Les partis indépendantistes ont remporté dimanche la majorité absolue des sièges aux élections régionales en Catalogne. Un succès qui réjouit les Catalans expatriés en France et rencontrés par RMC au siège du gouvernement catalan à Paris (17e).

Les deux partis favorables à l’indépendance de la Catalogne ont remporté dimanche la majorité absolue des sièges aux élections régionale. Après le dépouillement de 97% des bulletins, la liste "Ensemble pour le oui", principale coalition indépendantiste, obtient 62 sièges. L'autre liste indépendantiste, d'extrême gauche, Candidature d'unité populaire (CUP), en obtient 10. Ensemble, leurs 72 sièges dépassent la majorité absolue à 68 sièges sur 135.

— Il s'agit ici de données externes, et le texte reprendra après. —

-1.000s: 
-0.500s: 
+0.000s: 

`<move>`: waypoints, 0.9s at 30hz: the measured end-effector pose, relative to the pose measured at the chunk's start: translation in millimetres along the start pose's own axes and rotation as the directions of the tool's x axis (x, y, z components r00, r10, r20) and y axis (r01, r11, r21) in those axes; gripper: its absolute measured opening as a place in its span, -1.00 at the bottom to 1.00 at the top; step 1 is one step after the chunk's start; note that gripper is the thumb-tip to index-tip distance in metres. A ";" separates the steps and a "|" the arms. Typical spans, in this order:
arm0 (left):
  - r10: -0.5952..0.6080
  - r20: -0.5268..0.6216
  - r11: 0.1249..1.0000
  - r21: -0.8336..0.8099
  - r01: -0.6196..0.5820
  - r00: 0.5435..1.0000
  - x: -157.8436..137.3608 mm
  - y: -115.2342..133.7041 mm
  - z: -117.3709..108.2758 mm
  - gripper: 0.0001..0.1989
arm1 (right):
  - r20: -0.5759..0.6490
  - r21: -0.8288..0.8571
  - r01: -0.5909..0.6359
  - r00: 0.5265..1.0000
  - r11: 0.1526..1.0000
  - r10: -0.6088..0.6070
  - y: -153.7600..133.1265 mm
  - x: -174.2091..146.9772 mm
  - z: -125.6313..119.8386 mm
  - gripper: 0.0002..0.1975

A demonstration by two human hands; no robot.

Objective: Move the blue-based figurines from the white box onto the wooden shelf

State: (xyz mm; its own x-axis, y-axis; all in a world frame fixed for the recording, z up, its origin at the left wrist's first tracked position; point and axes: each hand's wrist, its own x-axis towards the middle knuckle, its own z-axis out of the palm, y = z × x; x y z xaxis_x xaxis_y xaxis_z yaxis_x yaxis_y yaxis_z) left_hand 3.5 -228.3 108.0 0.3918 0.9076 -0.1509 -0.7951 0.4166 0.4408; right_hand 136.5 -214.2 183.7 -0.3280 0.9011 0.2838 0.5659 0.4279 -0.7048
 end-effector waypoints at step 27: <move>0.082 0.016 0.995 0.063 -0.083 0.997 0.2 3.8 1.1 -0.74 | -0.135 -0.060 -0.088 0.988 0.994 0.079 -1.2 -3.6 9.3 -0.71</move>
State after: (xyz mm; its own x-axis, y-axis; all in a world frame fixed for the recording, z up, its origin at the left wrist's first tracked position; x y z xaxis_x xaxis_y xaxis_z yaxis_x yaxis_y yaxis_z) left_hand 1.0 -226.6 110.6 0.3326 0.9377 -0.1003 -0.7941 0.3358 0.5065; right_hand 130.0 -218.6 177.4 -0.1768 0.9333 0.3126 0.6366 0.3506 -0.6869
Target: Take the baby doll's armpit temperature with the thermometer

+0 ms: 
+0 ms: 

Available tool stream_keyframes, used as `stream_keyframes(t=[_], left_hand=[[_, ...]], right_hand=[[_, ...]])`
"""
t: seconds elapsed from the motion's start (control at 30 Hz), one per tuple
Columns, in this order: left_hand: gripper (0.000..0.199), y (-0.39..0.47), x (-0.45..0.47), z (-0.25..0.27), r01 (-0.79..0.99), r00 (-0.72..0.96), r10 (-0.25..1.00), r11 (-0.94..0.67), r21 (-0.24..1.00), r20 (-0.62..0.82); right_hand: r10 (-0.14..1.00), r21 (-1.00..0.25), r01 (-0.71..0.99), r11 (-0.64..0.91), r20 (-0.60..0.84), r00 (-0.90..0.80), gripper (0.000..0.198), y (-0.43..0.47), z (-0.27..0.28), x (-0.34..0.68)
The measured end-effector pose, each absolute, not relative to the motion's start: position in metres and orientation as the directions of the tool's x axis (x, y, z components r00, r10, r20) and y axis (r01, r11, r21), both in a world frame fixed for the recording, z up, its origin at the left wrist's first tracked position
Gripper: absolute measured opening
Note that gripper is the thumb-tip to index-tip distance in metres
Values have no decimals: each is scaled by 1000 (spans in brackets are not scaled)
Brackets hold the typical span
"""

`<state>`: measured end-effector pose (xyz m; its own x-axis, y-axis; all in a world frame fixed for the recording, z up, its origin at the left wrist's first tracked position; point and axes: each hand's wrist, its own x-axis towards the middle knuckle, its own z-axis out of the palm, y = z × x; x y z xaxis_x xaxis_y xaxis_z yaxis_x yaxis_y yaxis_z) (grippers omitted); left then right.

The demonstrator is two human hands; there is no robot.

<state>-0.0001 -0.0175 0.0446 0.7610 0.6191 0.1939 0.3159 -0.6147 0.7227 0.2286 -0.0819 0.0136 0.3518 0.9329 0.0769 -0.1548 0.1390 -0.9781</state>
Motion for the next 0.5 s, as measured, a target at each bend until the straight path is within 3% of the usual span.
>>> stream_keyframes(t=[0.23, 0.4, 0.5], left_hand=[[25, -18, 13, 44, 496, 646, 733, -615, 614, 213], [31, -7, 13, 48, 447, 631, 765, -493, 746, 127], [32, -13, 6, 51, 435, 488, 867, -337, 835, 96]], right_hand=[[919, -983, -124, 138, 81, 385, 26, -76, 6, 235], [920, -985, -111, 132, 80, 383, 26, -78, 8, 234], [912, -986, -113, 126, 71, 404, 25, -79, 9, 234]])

"Je pensais ne jamais voir ça"

Une victoire largement fêtée par de nombreux catalans expatriés en France qui se sont regroupés au siège du gouvernement catalan à Paris (17e). Rencontrés par RMC sur place, certains ont lutté toute leur vie pour une Catalogne indépendante. C'est le cas de Narcisse Bonnet, 82 ans: "On lutte depuis 60 ans et (avec ces résultats) nous avons enfin mis le pied dans le chemin de l'indépendance, se réjouit cet ancien musicien et chef d'orchestre, très ému. Je pensais ne jamais voir ça".

Alors que près de huit électeurs sur dix se sont déplacés pour aller voter, Adriana, 25 ans, estime donc qu'il s'agit d'une victoire sans appel. "C'est la victoire du peuple et l'on ne peut pas s'arrêter là". Ainsi, si le processus va jusqu’au bout, dans deux ans, la Catalogne sera un nouveau pays. Pour autant, sera-t-il membre de l’Union Européenne? Va-t-il s’en sortir économiquement? Francesc se pose bien sûr toutes ces questions et pour lui, pas de doute: avec le soutien de l'Europe tout est possible.

"Comme nous sommes très têtus, on y arrivera"

"L'Union Européenne va bien trouver une place pour un Etat de 7,5 millions d'habitants qui, pour la plupart, souhaitent continuer à être en Europe", estime-t-il. "Le chemine ne va pas être facile, assure de son côté Sisco Anuñes, militant indépendantiste et infirmier libéral en France. Il va y avoir des pourparlers avec le gouvernement espagnol, avec l'Union Européenne et comme nous sommes très têtus, on y arrivera".

Et d'ajouter: "Nous, la seule chose que l'on veut, c'est un petit pays, sans roi, ni reine: une vraie république européenne, moderne, qui aille de l'avant". Toutefois, le gouvernement central de Madrid s’oppose toujours fermement à une sécession. Il faut dire que Si la Catalogne s'en allait, elle emporterait avec elle un cinquième du PIB de l'Espagne, quatrième économie de la zone euro, et un quart de ses exportations.